* AVAILABLE DATA
_ _ _ _

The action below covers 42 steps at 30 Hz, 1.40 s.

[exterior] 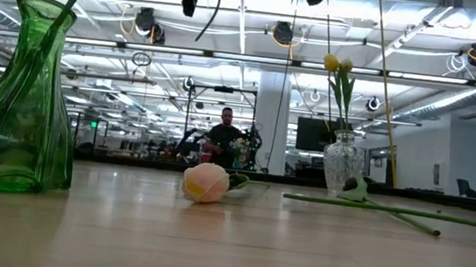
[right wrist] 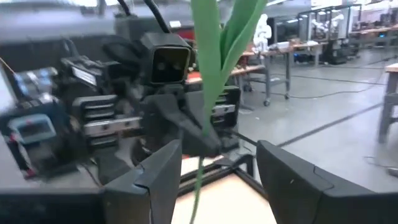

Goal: Sort flowers into vase by color
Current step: Put the yellow flower into the vase

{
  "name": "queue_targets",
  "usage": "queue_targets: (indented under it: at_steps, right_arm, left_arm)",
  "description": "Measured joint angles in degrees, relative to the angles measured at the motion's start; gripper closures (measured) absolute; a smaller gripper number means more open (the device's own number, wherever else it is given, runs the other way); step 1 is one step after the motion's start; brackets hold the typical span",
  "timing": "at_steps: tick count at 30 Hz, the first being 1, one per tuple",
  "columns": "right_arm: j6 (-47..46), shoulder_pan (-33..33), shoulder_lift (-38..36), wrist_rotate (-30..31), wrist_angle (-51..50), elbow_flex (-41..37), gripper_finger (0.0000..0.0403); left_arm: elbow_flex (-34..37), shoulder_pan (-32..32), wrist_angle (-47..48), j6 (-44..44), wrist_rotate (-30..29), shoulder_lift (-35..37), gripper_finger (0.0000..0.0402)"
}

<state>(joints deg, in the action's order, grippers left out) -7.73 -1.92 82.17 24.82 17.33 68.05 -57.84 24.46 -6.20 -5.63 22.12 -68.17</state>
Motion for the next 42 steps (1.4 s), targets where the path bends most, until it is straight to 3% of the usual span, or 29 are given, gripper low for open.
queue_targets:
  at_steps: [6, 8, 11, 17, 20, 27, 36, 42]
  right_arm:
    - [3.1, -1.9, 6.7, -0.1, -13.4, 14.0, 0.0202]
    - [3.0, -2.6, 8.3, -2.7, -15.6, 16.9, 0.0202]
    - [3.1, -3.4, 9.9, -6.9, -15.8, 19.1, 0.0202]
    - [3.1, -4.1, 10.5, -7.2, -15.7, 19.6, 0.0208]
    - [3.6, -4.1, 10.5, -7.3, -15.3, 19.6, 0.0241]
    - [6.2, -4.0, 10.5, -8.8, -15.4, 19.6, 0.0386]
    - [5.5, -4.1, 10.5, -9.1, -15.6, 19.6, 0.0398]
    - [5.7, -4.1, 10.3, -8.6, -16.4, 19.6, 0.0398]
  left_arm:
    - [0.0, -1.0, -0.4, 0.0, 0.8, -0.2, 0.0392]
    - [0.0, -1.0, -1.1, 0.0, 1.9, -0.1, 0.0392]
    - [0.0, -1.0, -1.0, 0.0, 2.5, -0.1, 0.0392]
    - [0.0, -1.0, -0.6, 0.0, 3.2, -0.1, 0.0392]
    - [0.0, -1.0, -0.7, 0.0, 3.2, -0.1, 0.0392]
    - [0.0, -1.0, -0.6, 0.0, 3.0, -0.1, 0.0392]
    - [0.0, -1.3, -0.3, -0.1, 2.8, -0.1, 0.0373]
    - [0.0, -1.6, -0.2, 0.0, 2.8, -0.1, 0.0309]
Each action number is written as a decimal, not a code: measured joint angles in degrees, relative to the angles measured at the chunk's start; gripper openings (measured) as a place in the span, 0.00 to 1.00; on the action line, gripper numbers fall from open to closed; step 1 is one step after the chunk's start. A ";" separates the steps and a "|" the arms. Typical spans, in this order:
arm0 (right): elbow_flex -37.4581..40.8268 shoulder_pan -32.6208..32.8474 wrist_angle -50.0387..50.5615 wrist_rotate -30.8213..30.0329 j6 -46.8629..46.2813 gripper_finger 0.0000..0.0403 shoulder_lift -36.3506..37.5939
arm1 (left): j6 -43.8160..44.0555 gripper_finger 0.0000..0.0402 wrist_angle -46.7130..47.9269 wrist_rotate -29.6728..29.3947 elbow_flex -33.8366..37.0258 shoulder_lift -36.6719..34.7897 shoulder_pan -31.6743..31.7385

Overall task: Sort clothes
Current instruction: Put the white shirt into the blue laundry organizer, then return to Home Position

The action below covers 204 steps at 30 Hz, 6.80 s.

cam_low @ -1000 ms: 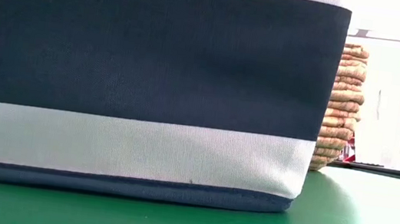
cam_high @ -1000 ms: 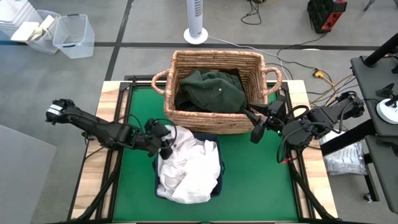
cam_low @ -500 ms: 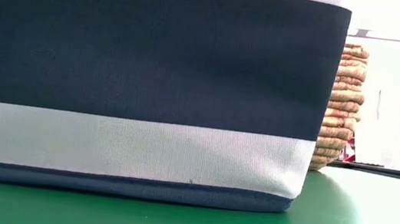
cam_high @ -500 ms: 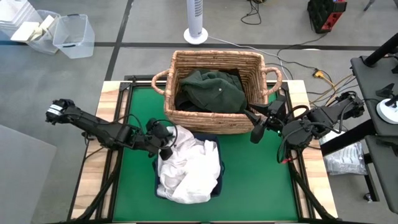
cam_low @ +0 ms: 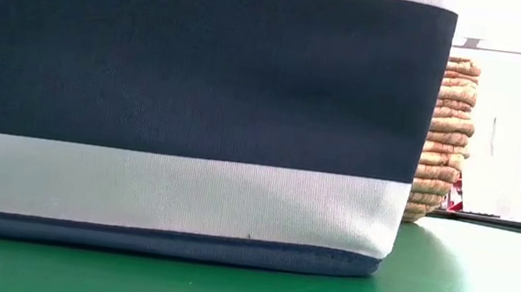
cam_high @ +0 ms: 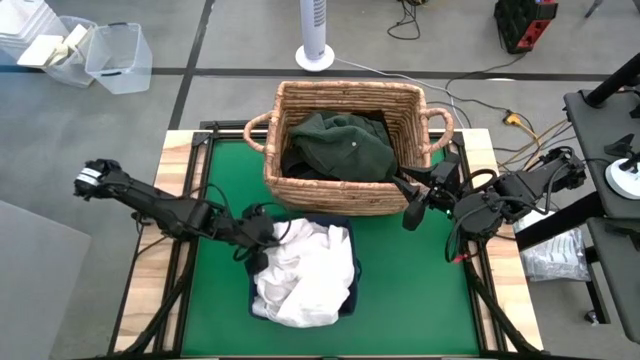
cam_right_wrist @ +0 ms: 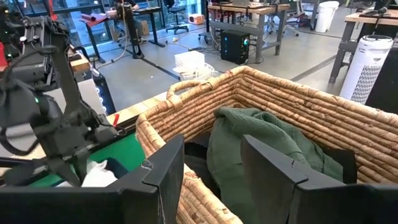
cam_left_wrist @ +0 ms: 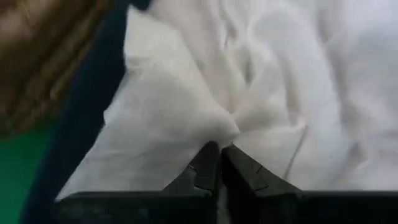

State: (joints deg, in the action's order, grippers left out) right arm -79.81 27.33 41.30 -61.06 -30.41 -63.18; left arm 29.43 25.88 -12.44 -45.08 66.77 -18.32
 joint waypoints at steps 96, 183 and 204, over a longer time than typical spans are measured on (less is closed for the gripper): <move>-0.02 0.02 -14.69 41.79 -6.92 0.03 -28.47 | -18.22 0.01 10.49 16.52 -24.53 12.92 -9.93; 17.44 3.32 2.74 31.03 -31.90 0.03 -9.62 | -12.27 0.00 4.11 -19.53 -13.28 -8.87 -14.72; 25.76 -29.11 -30.28 54.67 22.09 0.03 13.21 | -24.90 0.00 -22.39 -1.66 7.43 -33.25 14.90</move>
State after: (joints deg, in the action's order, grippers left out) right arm -54.05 -1.78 11.02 -6.39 -8.33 -49.97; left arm 4.53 3.49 -14.10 -37.65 33.51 -3.42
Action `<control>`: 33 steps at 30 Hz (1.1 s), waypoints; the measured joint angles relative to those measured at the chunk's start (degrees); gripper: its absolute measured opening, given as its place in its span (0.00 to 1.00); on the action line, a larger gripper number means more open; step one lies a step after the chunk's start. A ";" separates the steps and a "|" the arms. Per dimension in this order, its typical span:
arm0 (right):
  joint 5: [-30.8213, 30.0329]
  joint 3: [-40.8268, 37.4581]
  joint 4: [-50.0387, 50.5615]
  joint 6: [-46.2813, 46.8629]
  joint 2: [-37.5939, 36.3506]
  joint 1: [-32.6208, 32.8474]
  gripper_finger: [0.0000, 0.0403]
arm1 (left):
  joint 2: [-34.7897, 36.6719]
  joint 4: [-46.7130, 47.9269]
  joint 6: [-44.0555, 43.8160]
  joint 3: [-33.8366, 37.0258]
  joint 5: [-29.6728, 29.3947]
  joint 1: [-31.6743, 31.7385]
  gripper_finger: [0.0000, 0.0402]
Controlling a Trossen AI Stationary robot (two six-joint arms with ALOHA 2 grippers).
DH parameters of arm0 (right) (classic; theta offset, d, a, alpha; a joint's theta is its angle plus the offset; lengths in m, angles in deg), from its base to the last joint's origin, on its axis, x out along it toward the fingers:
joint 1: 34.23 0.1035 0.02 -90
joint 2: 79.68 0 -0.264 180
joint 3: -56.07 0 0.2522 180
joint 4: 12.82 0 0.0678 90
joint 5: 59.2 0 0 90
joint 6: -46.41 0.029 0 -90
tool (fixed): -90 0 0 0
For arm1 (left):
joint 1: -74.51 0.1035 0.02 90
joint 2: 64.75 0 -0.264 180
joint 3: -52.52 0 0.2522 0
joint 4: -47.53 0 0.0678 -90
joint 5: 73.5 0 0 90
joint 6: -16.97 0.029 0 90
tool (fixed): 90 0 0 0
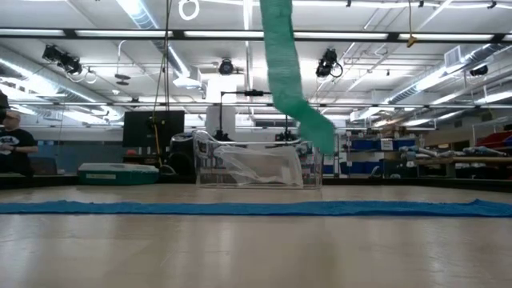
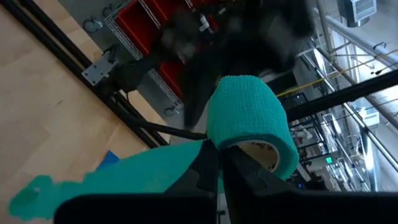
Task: Roll bandage
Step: Roll the green bandage
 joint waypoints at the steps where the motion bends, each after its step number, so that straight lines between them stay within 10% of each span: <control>1: -2.53 0.00 -1.18 -0.54 -0.66 -0.02 0.28 | 0.00 0.00 0.10 0.00 -0.08 -0.59 0.04; 15: -7.02 0.00 -4.28 -1.72 -6.39 -0.46 0.26 | -3.01 -7.33 8.82 -0.02 -11.71 -10.03 0.04; 33: -4.30 0.02 -3.70 -15.66 -4.10 2.43 0.31 | -4.28 -7.58 0.38 0.00 -3.92 -8.04 0.04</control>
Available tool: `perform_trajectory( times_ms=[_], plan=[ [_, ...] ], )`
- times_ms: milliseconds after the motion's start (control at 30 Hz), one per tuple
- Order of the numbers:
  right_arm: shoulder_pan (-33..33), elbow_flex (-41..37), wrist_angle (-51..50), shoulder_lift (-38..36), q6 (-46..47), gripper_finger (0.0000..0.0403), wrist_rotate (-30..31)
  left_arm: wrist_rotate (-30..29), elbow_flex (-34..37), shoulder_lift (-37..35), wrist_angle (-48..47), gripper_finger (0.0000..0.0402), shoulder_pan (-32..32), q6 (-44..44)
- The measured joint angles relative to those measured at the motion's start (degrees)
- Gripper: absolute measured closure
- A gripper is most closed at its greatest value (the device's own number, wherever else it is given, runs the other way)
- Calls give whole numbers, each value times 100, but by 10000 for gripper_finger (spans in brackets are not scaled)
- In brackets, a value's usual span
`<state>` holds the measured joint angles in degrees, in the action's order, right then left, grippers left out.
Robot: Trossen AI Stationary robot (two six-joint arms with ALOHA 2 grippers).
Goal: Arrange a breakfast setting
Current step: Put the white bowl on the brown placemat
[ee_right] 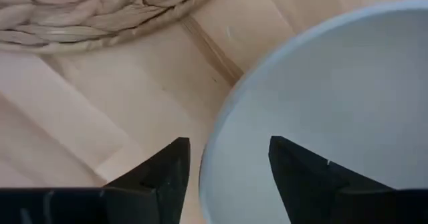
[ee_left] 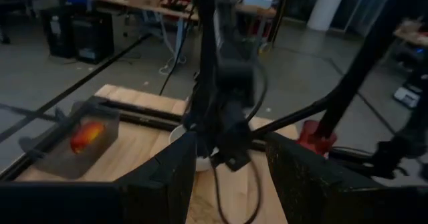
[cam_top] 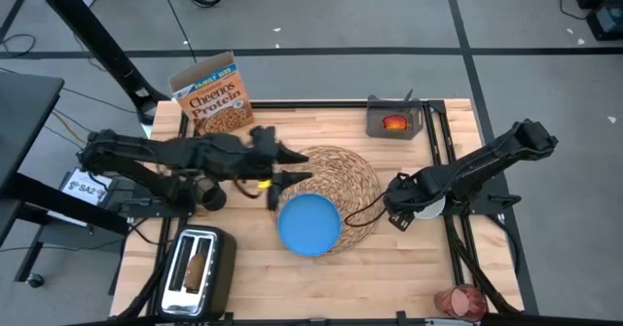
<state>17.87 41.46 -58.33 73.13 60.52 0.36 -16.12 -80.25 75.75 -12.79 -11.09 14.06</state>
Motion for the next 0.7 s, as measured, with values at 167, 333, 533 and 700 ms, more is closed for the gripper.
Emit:
perform_trajectory(
  times_ms=[167,333,533,700],
  plan=[
    [0,-57,65,237,-147,248,182,-2,-2,-470,2,216,-190,-186],
    [4,-42,230,288,-357,354,279,-3,-6,-790,-234,216,-397,-313],
    [-19,865,-172,286,-1227,389,308,-12,-7,-989,-887,216,-666,-223],
    [-253,1771,293,569,-3903,395,816,-17,-7,-993,-1026,216,-816,-186]
  ],
)
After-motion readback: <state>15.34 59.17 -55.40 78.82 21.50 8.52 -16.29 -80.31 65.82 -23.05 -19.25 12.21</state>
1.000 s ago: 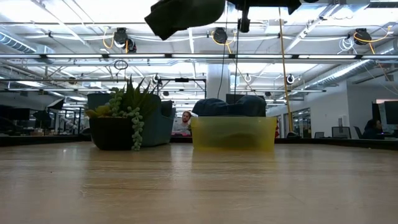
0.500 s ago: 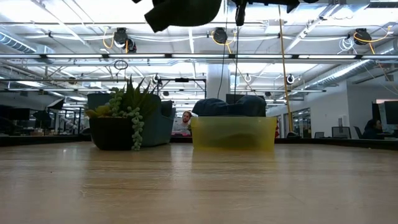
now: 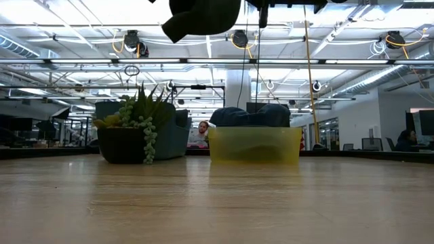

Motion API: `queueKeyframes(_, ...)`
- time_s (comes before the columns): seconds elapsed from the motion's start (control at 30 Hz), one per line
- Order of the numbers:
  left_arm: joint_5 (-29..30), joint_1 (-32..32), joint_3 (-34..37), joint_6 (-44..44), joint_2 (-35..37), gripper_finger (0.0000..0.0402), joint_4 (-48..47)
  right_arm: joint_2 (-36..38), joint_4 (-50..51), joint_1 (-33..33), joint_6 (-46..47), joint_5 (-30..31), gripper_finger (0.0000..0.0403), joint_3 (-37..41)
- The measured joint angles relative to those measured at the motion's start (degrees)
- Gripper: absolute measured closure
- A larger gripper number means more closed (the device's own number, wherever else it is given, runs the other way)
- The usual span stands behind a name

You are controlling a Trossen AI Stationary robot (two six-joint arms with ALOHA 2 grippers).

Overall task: Pick & Place hat
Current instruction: Put the black cap into the blue bin

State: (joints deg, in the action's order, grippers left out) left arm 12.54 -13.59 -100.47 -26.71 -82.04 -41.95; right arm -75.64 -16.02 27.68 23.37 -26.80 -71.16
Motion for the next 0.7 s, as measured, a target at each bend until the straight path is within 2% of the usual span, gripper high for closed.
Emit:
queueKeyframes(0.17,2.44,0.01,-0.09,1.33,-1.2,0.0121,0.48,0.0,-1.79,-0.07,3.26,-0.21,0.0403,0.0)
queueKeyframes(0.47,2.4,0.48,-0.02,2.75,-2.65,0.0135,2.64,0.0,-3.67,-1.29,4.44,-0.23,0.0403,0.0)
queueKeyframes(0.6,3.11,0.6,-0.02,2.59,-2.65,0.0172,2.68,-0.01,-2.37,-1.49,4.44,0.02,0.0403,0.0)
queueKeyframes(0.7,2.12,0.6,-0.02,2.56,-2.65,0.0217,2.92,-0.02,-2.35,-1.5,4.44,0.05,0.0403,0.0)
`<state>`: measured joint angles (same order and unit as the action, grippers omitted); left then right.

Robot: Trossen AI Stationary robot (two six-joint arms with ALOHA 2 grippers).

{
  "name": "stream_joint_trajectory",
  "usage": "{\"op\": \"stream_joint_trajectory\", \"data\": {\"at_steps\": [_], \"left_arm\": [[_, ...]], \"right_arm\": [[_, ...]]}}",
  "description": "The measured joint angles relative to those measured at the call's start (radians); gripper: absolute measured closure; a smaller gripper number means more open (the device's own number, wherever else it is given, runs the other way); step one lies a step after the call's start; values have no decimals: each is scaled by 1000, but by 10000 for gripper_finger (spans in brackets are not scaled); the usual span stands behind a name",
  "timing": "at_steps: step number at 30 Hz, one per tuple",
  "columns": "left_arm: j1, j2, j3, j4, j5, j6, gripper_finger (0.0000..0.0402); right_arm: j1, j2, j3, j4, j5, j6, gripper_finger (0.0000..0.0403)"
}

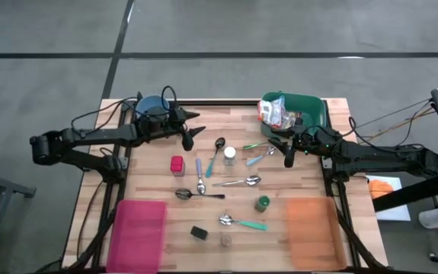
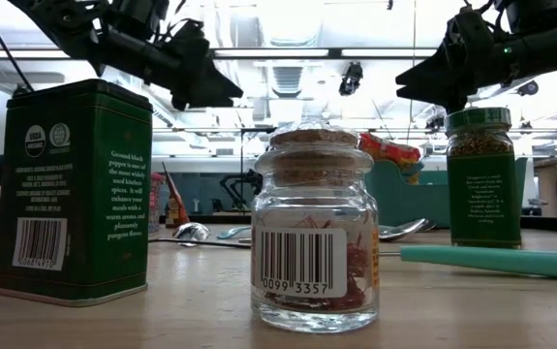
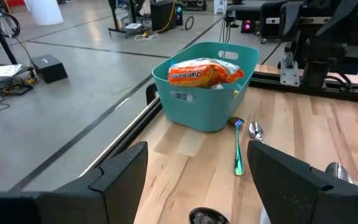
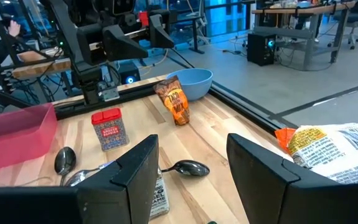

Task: Pick & Place Food Item
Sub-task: Put the orange noodle pack into the green bin

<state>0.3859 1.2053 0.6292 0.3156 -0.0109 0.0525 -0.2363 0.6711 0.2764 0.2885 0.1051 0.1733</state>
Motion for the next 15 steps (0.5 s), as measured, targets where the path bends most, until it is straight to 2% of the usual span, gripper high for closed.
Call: {"op": "stream_joint_trajectory", "data": {"at_steps": [11, 15], "left_arm": [[0, 0, 0, -99, 0, 0, 126], [0, 0, 0, -138, 0, -2, 126]], "right_arm": [[0, 0, 0, 0, 0, 14, 216], [0, 0, 0, 15, 1, 203, 216]]}}
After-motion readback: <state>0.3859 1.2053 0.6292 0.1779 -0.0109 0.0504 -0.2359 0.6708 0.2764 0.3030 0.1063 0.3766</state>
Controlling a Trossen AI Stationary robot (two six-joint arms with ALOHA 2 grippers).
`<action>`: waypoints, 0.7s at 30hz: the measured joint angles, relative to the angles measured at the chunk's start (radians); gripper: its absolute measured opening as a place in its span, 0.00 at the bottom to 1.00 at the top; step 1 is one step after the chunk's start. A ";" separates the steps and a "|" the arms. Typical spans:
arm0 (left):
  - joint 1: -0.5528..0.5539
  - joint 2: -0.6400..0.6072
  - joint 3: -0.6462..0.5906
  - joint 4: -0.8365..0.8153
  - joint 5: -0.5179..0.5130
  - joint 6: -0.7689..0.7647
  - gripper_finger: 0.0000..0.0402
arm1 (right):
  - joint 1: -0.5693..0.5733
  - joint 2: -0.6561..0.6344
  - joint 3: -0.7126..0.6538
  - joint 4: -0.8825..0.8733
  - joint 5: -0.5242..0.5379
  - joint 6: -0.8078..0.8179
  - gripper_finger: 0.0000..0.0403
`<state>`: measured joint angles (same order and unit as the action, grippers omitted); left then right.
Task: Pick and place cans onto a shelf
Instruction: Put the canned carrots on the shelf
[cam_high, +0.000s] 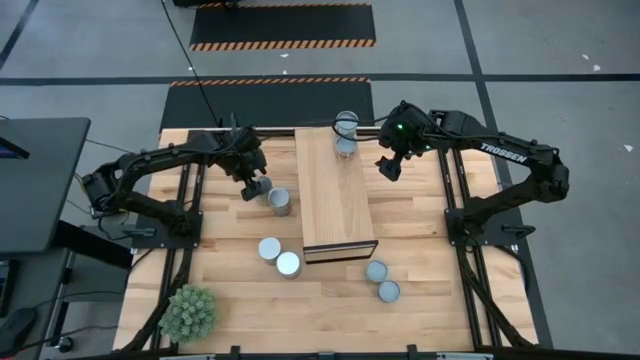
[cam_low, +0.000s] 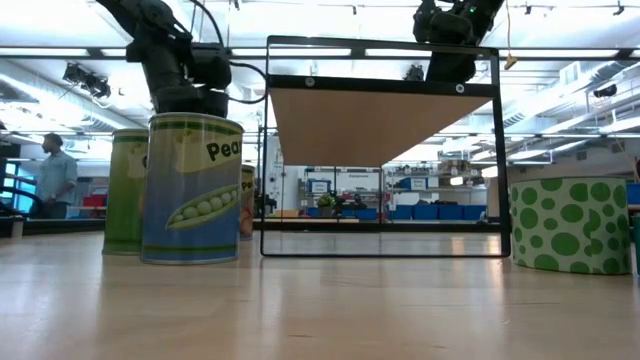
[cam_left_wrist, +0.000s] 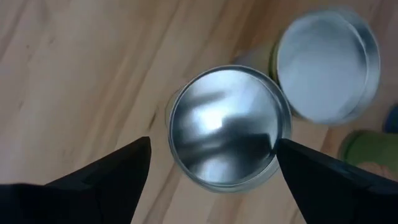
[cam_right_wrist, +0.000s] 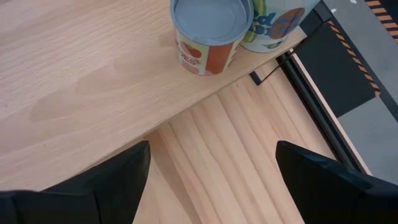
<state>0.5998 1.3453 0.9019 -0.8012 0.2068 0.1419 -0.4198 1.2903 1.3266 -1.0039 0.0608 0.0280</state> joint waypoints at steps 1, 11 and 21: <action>-0.006 0.000 0.006 -0.009 0.000 0.006 0.88 | 0.000 0.000 0.000 0.000 0.000 0.000 0.88; -0.025 0.000 0.118 -0.141 -0.005 0.122 0.88 | 0.000 0.000 0.000 0.000 -0.001 0.022 0.88; -0.032 -0.001 0.050 -0.245 -0.065 0.243 0.88 | 0.000 0.000 0.000 0.013 -0.004 0.048 0.88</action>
<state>0.5678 1.3445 0.9519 -1.0461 0.1417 0.3848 -0.4199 1.2903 1.3266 -0.9909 0.0566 0.0761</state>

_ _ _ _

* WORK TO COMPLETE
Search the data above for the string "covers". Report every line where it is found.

* THE ANSWER
The action below covers 42 steps at 30 Hz, 1.40 s.
The action below covers 204 steps at 30 Hz, 6.80 s.

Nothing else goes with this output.